The second is the open-weight ecosystem. With an MIT-licensed 1.6T MoE in the wild, expect a surge of community fine-tunes, distilled variants, and quantised small models derived from V4. Past DeepSeek releases spawned hundreds of derivatives within weeks, and V4's scale means the derivative tree will be longer and deeper. That is structurally bullish for smaller cloud providers and on-premise vendors who can package those variants into enterprise products.

The third is regulatory. A Chinese-origin frontier model shipping under a permissive license will re-open debates about export controls, data residency, and national security reviews in the United States, the European Union, and Korea. Governments that have been drafting AI governance frameworks now have to address the reality that state-of-the-art weights are simply available for download. Expect renewed conversation about both compute export rules and open-weight transparency standards.

Closing Thoughts

The most useful way to read DeepSeek V4 is not as a single model launch but as a recalibration of expectations across three dimensions at once: long context becomes default, prices compress, and "open" keeps catching up to "frontier." None of those trends started last week, but V4 is the cleanest example yet of how fast they can move together when a single lab decides to ship aggressively.

For product teams, the practical takeaway is to stop treating long context and frontier reasoning as premium features you budget around and start treating them as commodity inputs to design with. For AI infrastructure investors, the harder question is which parts of the stack still capture durable margin once both intelligence and context are cheap. And for policymakers, the uncomfortable reality is that the future of AI governance is going to be shaped at least as much by what ships openly as by what is negotiated between a handful of closed labs.

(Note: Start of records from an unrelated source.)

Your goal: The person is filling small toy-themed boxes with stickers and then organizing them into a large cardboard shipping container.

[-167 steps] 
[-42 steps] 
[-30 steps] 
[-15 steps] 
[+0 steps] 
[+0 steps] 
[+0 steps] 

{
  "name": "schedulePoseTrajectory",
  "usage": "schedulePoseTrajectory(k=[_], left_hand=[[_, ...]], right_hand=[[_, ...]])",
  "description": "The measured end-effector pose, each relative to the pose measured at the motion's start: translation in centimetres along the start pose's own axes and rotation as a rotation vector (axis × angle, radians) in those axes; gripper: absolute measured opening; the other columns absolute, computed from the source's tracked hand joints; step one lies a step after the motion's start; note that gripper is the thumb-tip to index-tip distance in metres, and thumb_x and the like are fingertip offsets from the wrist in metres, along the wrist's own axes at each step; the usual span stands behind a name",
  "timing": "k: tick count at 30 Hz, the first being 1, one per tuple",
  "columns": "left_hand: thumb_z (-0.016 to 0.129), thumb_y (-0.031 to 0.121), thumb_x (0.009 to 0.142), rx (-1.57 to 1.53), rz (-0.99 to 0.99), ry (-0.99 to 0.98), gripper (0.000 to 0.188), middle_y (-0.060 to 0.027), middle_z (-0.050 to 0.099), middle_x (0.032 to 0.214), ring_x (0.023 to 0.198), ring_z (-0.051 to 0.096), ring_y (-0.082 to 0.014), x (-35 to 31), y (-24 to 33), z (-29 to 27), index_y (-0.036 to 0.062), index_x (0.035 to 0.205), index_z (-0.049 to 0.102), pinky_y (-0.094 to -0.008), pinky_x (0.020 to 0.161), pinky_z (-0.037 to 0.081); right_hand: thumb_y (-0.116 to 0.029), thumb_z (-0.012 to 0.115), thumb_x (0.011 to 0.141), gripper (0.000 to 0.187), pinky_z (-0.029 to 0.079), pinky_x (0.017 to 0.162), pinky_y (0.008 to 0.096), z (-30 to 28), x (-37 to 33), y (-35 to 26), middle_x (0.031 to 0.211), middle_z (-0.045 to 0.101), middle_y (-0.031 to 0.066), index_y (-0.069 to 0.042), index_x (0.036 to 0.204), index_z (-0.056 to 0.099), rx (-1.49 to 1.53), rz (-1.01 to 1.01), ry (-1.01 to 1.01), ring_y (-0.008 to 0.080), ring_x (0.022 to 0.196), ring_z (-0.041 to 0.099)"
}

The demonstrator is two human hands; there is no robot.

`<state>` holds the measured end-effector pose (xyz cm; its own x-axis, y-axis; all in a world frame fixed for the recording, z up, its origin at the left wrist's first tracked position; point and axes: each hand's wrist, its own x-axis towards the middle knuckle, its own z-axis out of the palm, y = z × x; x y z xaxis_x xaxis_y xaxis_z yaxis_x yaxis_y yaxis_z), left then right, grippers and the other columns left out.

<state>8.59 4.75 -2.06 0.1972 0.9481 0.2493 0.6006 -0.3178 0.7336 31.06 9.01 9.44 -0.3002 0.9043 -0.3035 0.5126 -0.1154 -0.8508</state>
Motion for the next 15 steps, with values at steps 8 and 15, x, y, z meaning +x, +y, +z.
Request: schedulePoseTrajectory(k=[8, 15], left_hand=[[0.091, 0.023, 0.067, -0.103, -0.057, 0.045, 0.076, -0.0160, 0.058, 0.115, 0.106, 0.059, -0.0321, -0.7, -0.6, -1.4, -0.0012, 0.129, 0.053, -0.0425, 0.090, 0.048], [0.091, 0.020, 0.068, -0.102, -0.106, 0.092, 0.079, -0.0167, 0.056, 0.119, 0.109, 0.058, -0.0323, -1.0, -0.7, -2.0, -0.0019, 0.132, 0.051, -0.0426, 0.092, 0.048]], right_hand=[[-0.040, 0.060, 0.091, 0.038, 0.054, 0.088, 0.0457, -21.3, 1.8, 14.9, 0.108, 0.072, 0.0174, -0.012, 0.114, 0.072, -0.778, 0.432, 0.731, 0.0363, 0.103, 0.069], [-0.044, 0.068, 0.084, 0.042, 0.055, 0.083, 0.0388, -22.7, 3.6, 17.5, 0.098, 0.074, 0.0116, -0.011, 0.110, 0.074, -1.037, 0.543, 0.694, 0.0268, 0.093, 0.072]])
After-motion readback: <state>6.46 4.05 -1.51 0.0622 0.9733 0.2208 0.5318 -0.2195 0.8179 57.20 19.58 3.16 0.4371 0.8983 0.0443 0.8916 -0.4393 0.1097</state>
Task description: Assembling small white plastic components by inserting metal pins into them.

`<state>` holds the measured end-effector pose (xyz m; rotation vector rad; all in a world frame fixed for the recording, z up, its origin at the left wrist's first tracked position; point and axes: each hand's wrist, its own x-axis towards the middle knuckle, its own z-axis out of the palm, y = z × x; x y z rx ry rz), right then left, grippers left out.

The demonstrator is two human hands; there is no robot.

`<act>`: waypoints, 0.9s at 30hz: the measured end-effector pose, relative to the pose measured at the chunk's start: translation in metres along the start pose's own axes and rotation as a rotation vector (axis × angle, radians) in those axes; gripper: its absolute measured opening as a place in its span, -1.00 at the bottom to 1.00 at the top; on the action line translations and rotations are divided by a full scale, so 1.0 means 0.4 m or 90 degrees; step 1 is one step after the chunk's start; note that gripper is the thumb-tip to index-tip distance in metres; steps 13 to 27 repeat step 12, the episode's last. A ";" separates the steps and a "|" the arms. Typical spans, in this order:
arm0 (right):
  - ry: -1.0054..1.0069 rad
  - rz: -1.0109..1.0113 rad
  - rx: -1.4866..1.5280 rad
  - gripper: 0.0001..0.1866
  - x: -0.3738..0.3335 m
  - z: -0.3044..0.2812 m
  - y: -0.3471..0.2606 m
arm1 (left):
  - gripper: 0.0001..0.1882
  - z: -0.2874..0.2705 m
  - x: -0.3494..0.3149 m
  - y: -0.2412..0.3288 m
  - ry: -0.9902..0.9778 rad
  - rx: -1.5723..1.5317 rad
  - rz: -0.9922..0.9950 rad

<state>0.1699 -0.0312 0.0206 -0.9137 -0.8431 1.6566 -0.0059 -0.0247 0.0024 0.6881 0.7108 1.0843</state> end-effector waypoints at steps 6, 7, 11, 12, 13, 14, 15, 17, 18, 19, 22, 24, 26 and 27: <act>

V4 will not be the last preview of this kind; the next one will probably move even faster.

한글 요약

중국 AI 스타트업 딥시크(DeepSeek)가 4월 24일에 차세대 모델 DeepSeek V4 프리뷰를 공개했습니다. 플래그십 V4-Pro는 총 1조 6천억 파라미터, 활성 490억 파라미터의 MoE 구조이며, 경량 버전 V4-Flash는 총 2,840억 파라미터로 모두 MIT 라이선스 아래 허깅페이스에 오픈 웨이트로 공개됐습니다. 두 모델 모두 100만 토큰 컨텍스트를 기본으로 지원하고, Compressed Sparse Attention 등 신규 기법으로 장문 추론 비용을 V3 대비 27% 수준으로 낮췄다는 점이 핵심입니다.

가격 경쟁력은 특히 파격적입니다. V4-Pro API는 100만 입력 토큰당 약 1.74달러, 출력 토큰당 3.48달러로 GPT-5.5 대비 약 6분의 1 수준이며, V4-Flash는 그보다 10배 이상 저렴합니다. 코딩·수학 벤치마크에서 Claude Opus 4.7 및 GPT-5.5와 대등한 성능을 보여주고 있어, 글로벌 AI 업계에서는 "두 번째 딥시크 쇼크"라는 평가까지 나오고 있습니다. 허깅페이스를 비롯한 개발자 커뮤니티는 장문 컨텍스트의 상용화를 본격적으로 이끌 전환점이라고 분석합니다.

앞으로 30~60일 안에 OpenAI, 앤트로픽, 구글 등 주요 폐쇄형 모델 업체들의 가격 대응, 오픈 웨이트 생태계의 파생 모델 확산, 그리고 미국·EU·한국의 규제 논의 재점화가 이어질 가능성이 큽니다. V4는 단순한 신모델 출시라기보다 "프론티어급 성능·100만 토큰 컨텍스트·초저가" 세 가지 조건이 동시에 상용화된 첫 사례로, 제품 기획자와 정책 입안자 모두에게 새로운 기준선을 제시하고 있습니다.